Losing Twice at Trial: Denying Requests for Admission Can Come Back to Bite You
July 8 2019
Litigation tends to be expensive, increasingly so due to the burdens of discovery. (You can thank the advent of emails, text messages, and other forms of communication now documenting conversations that used to take place by phone or in-person.) Litigants often find themselves tempted to use discovery as a bludgeon against their opponent, a means of extorting a righteous plaintiff or defendant into settling the case because the cost of proving the truth is simply too onerous.
In some instances, the temptation is to inundate an opponent with discovery demands. In other cases, the discovery abuse involves avoidance and obstruction. Samsky v. State Farm Mutual Auto. Ins. Co. falls into the latter category. And, just last week, the Second District Court of Appeal confirmed, in Samsky, that obstruction comes at a price.

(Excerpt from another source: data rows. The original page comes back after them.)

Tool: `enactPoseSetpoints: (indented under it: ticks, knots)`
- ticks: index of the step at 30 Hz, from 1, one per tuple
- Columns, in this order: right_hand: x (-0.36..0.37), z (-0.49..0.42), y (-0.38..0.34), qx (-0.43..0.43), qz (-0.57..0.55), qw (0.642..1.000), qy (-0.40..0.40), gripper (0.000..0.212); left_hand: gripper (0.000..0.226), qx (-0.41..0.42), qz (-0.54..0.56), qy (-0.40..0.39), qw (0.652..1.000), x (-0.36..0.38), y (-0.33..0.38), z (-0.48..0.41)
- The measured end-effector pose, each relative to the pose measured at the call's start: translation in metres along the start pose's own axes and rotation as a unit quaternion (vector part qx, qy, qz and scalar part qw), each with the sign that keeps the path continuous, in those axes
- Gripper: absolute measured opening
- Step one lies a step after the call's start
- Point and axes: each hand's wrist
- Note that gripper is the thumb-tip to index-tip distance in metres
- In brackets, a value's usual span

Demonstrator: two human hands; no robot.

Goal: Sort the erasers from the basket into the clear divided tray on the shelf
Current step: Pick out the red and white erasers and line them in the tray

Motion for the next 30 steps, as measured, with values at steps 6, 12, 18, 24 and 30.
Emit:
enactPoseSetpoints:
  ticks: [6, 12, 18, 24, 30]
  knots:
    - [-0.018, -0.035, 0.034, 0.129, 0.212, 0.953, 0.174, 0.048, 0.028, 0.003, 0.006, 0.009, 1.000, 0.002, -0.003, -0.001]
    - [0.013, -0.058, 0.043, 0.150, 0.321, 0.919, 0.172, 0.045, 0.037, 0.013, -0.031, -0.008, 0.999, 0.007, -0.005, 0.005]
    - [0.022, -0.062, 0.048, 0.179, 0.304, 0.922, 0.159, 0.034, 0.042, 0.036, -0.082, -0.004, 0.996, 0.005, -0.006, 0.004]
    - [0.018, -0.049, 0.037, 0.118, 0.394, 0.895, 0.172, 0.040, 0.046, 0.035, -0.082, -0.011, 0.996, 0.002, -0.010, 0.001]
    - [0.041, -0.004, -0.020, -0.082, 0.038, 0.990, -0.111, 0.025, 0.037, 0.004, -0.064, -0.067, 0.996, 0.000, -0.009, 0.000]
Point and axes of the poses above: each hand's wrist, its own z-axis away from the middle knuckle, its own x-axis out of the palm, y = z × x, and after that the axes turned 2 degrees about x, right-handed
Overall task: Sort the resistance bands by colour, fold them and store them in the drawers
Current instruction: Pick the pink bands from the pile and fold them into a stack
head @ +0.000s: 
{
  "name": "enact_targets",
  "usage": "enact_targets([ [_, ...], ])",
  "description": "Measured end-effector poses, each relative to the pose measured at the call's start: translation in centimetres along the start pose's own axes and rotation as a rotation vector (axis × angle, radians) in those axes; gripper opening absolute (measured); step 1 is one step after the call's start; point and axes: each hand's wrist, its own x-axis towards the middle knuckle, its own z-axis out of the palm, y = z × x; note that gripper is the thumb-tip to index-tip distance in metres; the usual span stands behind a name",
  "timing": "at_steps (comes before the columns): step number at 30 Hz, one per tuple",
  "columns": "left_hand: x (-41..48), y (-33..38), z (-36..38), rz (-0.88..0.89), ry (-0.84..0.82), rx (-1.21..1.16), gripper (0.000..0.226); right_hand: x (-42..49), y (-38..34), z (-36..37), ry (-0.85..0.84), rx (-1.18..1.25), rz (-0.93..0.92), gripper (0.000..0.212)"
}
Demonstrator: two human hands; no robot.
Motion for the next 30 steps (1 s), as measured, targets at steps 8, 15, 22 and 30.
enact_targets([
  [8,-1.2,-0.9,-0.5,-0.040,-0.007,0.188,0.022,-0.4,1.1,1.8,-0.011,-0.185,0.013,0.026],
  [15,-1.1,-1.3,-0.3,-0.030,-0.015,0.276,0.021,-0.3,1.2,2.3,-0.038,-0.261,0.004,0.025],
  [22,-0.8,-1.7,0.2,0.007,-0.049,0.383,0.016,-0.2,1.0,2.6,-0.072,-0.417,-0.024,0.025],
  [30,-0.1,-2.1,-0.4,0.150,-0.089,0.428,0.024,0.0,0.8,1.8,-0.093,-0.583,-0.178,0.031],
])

These days, when you think of discovery, document demands usually come to mind first. (“Produce all emails between you and Johnny Appleseed regarding the Washington Orchard.”) But Samsky dealt with a discovery tool often overlooked: the request for admission.
Unlike other forms of discovery, which typically are used to uncover factual data that may be used to prove things at trial, the request for admission is a device intended to eliminate the need for proof in certain areas of a case. A request for admission can be used to establish the genuineness of a document (i.e., a written contract) or the truth of a fact, an opinion relating to fact, or the application of law to fact. (Code Civ. Proc., § 2033.010.) In effect, it relieves a party from the burden of gathering documents or testimony necessary to prove an issue. Therein lies the temptation—why reduce my opponent’s cost and expense by admitting something rather than forcing them to marshal all the evidence necessary to prove each detail?
The answer lies in Code of Civil Procedure section 2033.420, and Samsky confirms that section 2033.420 has teeth. Section 2033.420 requires the trial court to award a party its reasonable expenses incurred in proving an issue that the opposing party, without a reasonable basis, refused to admit. Although section 2033.420 contains a few exceptions, the Samsky court held that the burden falls on the denying party to prove that an exception applies.
In Samsky, the plaintiff’s vehicle was struck from behind by potentially underinsured drivers roughly two months apart. His insurance company, State Farm, picked up the cost of the second collision, but not the first. In discovery, the plaintiff asked State Farm to admit, among other things, that the plaintiff was not negligent in the first collision and that he suffered specific injuries as a result of the first collision. State Farm denied the requests.
In an arbitration over which the courts retained jurisdiction, the arbitrator concluded that the plaintiff had proved the truth of each of the matters that State Farm refused to admit. The trial court agreed, but erroneously placed the burden on the plaintiff to prove that the exceptions in section 2033.420 did not apply. On appeal, the Second District held that: (1) the plaintiff was entitled to recover his costs and attorneys’ fees incurred in proving the elements of his case that State Farm wrongfully refused to admit in discovery, and (2) State Farm had not carried its burden of showing that an exception applied.
The decision is particularly notable for the Court’s discussion of State Farm’s burden. State Farm argued that it had a reasonable basis to deny a request to admit that the plaintiff was not comparatively negligent because the driver in front of the plaintiff, Ms. Jensen, made a statement that suggested the plaintiff rear-ended her car before he was struck by the vehicle behind him. State Farm argued that Ms. Jensen’s statement was evidence that the plaintiff might have been at fault for part of the damage his car suffered and some portion of his injuries. The Court rejected State Farm’s argument, however, because State Farm failed to locate and produce Ms. Jensen as a witness during arbitration:
“Jensen’s out-of-court statement was inadmissible under the hearsay rule. (Evid. Code, § 1200.) For that statement to constitute a good reason to deny the RFAs, State Farm would have needed confirmation of Jensen’s availability to testify as a witness at the arbitration. … At some point, State Farm’s inability to locate Jensen rendered unreasonable its reliance on her as a basis to deny the RFAs. State Farm failed to present any evidence on the state of their efforts to locate Jensen at the time it denied the RFAs on the issue of negligence.” (Emphasis added).
As a result, State Farm not only lost the arbitration, but now also faces monetary sanctions as a result of its failure to admit key issues.
The lesson here is two-fold. First, litigants need to take requests for admission seriously and answer honestly. Obstructive behavior, such as intentionally and pedantically reading a request too narrowly in order to avoid admitting all or a portion of the request, can result in substantial monetary sanctions at trial. Second, parties need to be cognizant of the showing they must make at trial to establish their reasonable basis for denying a request. State Farm, at least in part, fell into that trap by not ensuring that the front driver, Ms. Jensen, would appear at trial. Ultimately, repeating State Farm’s mistake is no different than simply engaging in obstruction.